The Military Intelligence Service (Servizio Informazioni Militare, or SIM) was the military intelligence organization for the Royal Italian Army of the Kingdom of Italy from 1925 to 1944. Established by Fascist dictator Benito Mussolini, it was the Italian equivalent to the German Abwehr.

In the early years of the war, the SIM scored important intelligence successes; among its most notable achievements was cracking the United States Black Code used by Colonel Bonner Fellers to communicate plans for British military operations in North Africa in 1942, which substantially aided Axis forces in the theater.

The SIM was highly efficient and performed favourably to its German counterpart. Bernard Montgomery's Chief Intelligence Officer, Brigadier Edgar Williams, remarked that the Italians "made far more intelligent deductions from the information they received than did the Germans." According to historian Thaddeus Holt, the SIM was the ablest Axis secret service on the technical level, and it exceeded by far any other secret service in Europe outside the USSR.

== History ==
The Servizio Informazioni Militari was instituted in October 1925 under the Fascist regime. Its activity was supported by the Air Force Information Service (Servizio Informazioni Aeronautiche, SIA) and the Navy Secret Information Service (Servizio Informazioni Segrete, SIS). The SIM had its headquarters at Forte Braschi, in the Quarter Q. XIV Trionfale, within the Municipio XIV. Within ten years, SIM evolved from a purely military intelligence and counter-intelligence service into a modern comprehensive structure capable of offering full intelligence coverage on domestic and overseas issues. On February 6, 1927, it was placed directly under the head of the High Command and charged with responsibility for internal and external security for all three armed forces.
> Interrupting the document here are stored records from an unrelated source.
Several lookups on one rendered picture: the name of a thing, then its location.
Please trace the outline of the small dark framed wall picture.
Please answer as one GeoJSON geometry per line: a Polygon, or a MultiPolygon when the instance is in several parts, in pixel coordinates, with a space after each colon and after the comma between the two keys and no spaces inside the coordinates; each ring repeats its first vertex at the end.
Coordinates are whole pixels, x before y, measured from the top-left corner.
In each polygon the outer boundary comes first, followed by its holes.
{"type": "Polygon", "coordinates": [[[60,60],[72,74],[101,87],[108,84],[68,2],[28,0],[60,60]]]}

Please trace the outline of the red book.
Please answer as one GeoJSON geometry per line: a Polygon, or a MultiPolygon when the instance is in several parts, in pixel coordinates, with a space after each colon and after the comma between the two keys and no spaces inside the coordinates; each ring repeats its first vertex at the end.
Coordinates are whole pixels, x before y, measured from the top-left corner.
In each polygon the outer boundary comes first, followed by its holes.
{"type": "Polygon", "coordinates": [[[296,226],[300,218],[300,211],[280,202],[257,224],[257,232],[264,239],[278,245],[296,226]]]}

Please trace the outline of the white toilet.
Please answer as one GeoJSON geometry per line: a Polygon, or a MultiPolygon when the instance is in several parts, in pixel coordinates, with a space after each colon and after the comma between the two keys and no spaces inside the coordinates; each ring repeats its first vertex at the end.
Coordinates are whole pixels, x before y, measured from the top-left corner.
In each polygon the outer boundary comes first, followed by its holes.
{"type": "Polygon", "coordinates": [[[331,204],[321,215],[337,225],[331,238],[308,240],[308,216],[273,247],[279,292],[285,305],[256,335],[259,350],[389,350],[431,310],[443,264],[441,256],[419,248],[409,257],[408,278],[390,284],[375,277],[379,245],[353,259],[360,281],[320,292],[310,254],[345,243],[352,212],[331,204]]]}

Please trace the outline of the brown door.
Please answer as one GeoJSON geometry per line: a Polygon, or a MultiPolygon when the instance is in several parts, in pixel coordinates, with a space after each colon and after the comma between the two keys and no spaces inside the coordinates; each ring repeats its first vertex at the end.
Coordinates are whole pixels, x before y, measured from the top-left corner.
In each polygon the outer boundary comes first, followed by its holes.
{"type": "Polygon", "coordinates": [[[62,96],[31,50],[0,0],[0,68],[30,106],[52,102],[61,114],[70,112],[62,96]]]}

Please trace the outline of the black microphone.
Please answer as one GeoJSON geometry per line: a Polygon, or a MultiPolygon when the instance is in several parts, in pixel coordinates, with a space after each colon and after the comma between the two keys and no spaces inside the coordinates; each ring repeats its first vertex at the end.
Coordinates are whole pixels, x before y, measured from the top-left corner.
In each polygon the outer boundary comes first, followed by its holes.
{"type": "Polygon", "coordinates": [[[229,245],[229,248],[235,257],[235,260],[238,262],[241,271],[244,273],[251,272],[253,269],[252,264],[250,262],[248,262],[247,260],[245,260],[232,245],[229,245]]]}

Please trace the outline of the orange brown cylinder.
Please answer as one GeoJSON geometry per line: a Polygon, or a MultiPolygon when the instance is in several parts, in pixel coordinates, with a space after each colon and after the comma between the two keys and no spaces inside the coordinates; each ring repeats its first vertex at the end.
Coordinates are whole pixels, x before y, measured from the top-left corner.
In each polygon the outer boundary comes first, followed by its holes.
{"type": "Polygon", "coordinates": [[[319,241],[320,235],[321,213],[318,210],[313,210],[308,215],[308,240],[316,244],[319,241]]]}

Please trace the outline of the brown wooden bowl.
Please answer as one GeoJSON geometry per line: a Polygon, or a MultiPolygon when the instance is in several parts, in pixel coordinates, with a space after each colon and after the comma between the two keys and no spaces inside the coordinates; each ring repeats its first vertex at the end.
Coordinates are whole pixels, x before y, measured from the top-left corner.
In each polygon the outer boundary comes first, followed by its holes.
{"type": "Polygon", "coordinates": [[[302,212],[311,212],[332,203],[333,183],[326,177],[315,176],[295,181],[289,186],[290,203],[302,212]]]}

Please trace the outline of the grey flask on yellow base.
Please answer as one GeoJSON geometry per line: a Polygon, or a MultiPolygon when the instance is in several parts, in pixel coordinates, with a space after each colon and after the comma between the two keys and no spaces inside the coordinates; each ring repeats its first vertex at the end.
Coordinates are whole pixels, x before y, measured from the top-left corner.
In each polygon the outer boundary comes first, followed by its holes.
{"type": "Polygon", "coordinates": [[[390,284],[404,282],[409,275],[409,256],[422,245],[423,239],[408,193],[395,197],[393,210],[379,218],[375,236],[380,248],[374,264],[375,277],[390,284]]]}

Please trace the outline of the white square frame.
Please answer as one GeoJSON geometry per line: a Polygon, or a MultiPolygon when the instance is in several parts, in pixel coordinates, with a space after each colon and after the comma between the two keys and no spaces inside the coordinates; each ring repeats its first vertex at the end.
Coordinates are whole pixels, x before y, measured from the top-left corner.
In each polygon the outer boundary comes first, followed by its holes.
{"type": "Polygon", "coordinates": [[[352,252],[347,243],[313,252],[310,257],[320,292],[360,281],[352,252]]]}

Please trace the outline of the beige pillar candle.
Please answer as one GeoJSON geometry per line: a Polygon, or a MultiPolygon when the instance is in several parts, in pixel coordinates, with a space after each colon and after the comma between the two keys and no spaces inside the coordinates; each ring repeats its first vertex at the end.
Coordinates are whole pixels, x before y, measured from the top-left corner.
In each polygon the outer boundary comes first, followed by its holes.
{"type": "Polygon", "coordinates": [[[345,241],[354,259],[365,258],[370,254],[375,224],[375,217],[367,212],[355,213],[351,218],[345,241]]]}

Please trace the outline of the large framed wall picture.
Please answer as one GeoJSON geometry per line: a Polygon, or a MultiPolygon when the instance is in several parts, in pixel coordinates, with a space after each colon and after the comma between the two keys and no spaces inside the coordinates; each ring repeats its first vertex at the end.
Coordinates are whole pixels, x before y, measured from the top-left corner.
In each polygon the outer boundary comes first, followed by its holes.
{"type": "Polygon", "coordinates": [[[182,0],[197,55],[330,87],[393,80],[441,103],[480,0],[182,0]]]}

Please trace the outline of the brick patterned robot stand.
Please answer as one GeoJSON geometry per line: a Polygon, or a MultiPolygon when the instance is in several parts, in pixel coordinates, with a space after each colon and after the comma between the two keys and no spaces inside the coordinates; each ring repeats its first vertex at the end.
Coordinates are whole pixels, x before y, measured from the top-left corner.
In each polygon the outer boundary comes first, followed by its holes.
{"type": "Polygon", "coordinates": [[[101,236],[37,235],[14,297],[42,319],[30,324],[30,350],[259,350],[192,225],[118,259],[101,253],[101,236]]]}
In 1934 funds available to the new service were doubled, as also was the number of specialised sections and personnel.

During the second half of the 1930s the activities of SIM, in particular under the leadership of Mario Roatta, took a rather sinister direction: SIM was implicated in an impressive chain of crimes and acts of violence, including the assassination of the most active anti-Fascist exile, Carlo Rosselli, together with his brother Nello, on 9 June 1937. SIM was also behind the assassination in Marseille of King Alexander of Yugoslavia and French Foreign Minister Louis Barthou.

SIM experienced its greatest interwar successes during the Ethiopian Campaign and the Spanish Civil War, managing to cut off the flow of arms to both Ethiopia and the Spanish Republic and providing the Italian command with a complete picture of the enemy forces. During the Ethiopian war it participated in the subversion of local chieftains who should have been loyal to Haile Selassie.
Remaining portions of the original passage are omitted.